Paepke, M.E. (1990), "Zur Synonymie von Macropodus chinensis (Bloch, 1790) und M. opercularis (Linne, 1758) und zur rehabilitation von M. ocellatus Cantor, 1842 (Pisces, Belontiidae)," Mitteilungen aus dem Zoologischen Museum in Berlin, v. 66 (no. 1), pp. 73-78.
 
So with this information, I will probably pass on the Paradise. Are there any fish you guys think might do well as a centerpiece with the fish and temps I have the tank at?
 
In summary, you have soft water. Present fish include white cloud mountain minnows which are relatively active fish so you do not want any sedate fish like gourami or cichlids. Considering the tank size and present fish (cories and BN plus minnows), one of the peaceful barbs would work, or a danio. Just stay with the smaller species. There are some tetras too.
 
In summary, you have soft water. Present fish include white cloud mountain minnows which are relatively active fish so you do not want any sedate fish like gourami or cichlids. Considering the tank size and present fish (cories and BN plus minnows), one of the peaceful barbs would work, or a danio. Just stay with the smaller species. There are some tetras too.

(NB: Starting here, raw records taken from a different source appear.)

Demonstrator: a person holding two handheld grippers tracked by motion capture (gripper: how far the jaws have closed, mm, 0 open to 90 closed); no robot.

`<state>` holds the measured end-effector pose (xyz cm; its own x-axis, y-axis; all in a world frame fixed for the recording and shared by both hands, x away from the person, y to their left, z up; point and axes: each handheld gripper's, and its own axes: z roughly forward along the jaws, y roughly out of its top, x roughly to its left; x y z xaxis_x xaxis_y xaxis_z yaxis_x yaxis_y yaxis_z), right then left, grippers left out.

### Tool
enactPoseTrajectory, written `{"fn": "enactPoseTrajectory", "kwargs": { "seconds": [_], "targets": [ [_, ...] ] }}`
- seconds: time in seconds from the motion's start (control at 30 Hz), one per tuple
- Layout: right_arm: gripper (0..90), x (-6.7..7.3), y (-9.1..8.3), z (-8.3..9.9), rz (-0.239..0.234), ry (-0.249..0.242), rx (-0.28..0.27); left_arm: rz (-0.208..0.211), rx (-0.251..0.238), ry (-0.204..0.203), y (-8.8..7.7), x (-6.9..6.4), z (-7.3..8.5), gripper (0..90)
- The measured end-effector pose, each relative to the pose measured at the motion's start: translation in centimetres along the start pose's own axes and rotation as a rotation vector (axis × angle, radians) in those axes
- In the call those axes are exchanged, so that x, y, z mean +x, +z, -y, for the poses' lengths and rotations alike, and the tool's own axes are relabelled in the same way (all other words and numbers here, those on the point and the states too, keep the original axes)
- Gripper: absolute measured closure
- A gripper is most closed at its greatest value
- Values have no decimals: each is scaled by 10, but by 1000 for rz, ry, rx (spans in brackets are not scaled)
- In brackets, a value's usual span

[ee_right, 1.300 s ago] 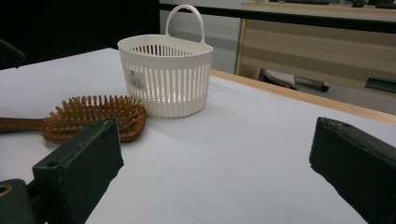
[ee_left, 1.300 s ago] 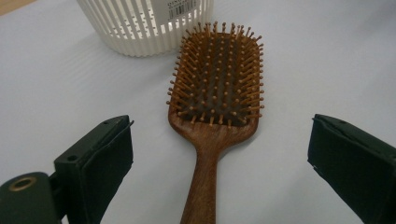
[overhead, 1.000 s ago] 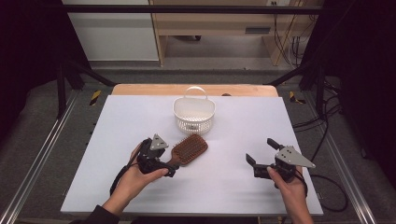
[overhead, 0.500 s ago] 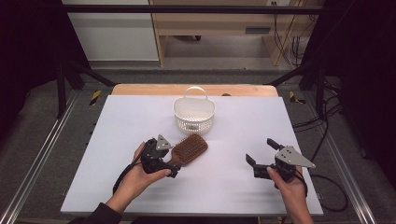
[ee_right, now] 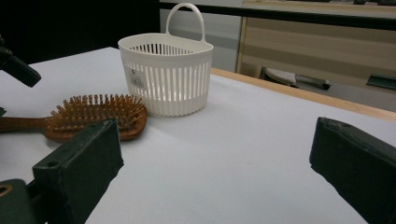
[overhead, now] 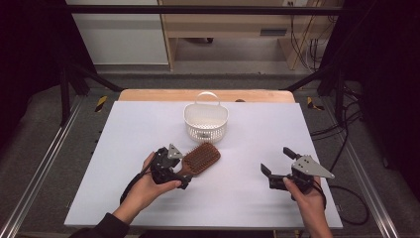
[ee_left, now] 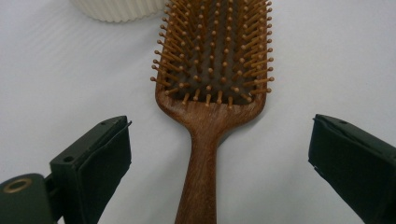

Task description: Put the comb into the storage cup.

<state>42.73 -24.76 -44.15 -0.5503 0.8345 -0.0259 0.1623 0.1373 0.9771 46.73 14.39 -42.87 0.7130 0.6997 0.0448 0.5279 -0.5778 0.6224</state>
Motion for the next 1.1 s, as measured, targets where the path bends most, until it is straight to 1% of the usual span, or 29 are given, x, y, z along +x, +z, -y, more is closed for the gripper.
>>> {"fn": "enactPoseTrajectory", "kwargs": {
  "seconds": [0.23,0.37,0.6,0.73,0.9,1.1],
  "targets": [
    [25,0,0,0,-1,-1,1,4,14,11,2,0,0,58],
    [25,0,0,0,0,-1,2,10,20,9,3,1,0,74],
    [25,0,0,0,-2,0,3,19,38,22,4,0,0,100],
    [25,0,1,0,-3,-1,4,21,48,20,5,0,1,105],
    [25,0,0,0,-2,0,4,35,65,14,6,1,1,123],
    [25,0,0,0,-5,2,3,53,77,-6,7,6,1,160]
  ]
}}
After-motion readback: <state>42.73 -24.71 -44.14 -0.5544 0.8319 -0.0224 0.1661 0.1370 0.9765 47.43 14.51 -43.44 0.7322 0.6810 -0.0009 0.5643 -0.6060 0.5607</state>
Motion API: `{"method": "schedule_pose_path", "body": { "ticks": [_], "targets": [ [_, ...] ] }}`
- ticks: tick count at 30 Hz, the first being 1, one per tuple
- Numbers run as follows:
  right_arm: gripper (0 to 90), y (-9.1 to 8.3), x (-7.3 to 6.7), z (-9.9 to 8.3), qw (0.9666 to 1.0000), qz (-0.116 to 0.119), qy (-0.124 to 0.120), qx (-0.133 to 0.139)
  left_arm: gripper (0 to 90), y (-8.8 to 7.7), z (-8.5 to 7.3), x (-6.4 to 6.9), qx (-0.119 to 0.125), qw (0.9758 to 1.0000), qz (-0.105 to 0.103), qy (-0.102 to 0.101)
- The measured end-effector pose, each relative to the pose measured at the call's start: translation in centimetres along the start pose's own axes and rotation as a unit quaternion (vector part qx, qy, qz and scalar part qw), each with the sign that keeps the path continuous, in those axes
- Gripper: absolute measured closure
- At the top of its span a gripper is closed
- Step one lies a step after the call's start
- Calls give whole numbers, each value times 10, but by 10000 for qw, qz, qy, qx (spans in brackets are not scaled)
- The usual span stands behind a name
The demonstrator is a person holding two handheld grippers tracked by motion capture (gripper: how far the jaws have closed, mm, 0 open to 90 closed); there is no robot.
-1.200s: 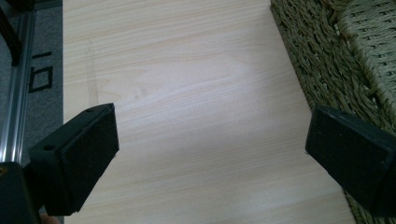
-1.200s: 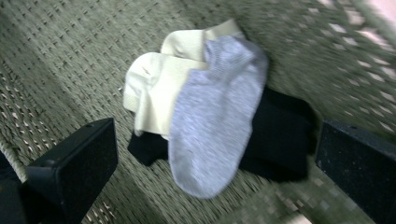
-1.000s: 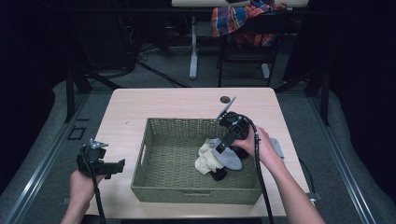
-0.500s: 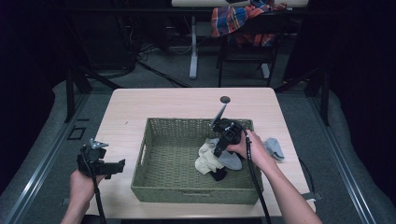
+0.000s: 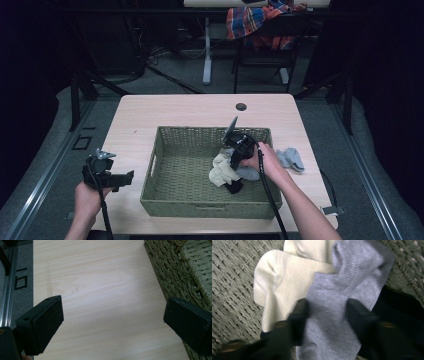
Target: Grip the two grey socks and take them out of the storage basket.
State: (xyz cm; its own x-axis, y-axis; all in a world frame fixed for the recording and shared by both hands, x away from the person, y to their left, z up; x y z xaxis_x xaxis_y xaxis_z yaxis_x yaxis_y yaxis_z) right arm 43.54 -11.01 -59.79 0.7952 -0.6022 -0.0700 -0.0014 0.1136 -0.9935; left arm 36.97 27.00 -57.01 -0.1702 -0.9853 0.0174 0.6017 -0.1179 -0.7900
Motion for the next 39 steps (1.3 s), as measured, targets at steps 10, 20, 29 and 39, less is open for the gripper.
{"method": "schedule_pose_path", "body": {
  "ticks": [10,20,29,39],
  "targets": [
    [811,-22,6,-4,9998,-79,75,186,30,0,0,0,15,10000,3,-8],
    [812,-54,8,-12,9984,-101,142,531,30,1,2,2,19,10000,5,17],
    [813,-73,10,-17,9965,-82,206,806,30,1,2,1,22,10000,6,14],
    [813,-96,7,-16,9957,-156,131,906,30,0,0,0,6,10000,16,-13]
  ]
}}
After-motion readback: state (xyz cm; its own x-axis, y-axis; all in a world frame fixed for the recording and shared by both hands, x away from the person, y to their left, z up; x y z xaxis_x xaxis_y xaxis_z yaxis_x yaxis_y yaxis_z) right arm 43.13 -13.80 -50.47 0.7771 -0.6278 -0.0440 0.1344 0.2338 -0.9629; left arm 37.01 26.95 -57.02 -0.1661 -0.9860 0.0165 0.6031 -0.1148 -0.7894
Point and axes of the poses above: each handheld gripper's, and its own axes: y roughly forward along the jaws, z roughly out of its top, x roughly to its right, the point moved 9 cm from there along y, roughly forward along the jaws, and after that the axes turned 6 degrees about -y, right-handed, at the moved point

Ok, thanks. I will see what my lfs has.
 
Ok, thanks. I will see what my lfs has.

Unless you go to a reliable store like The Wet Spot in Portland, might be good to check with us before acquiring whatever strikes your fancy. Just to be safe. :fish:
 
I have been looking at some nice looking powder blue dwarf gourami. A couple of websites set their temperature range at 72 to 82 F. With my tank at 73 do you think a male would be a good addition?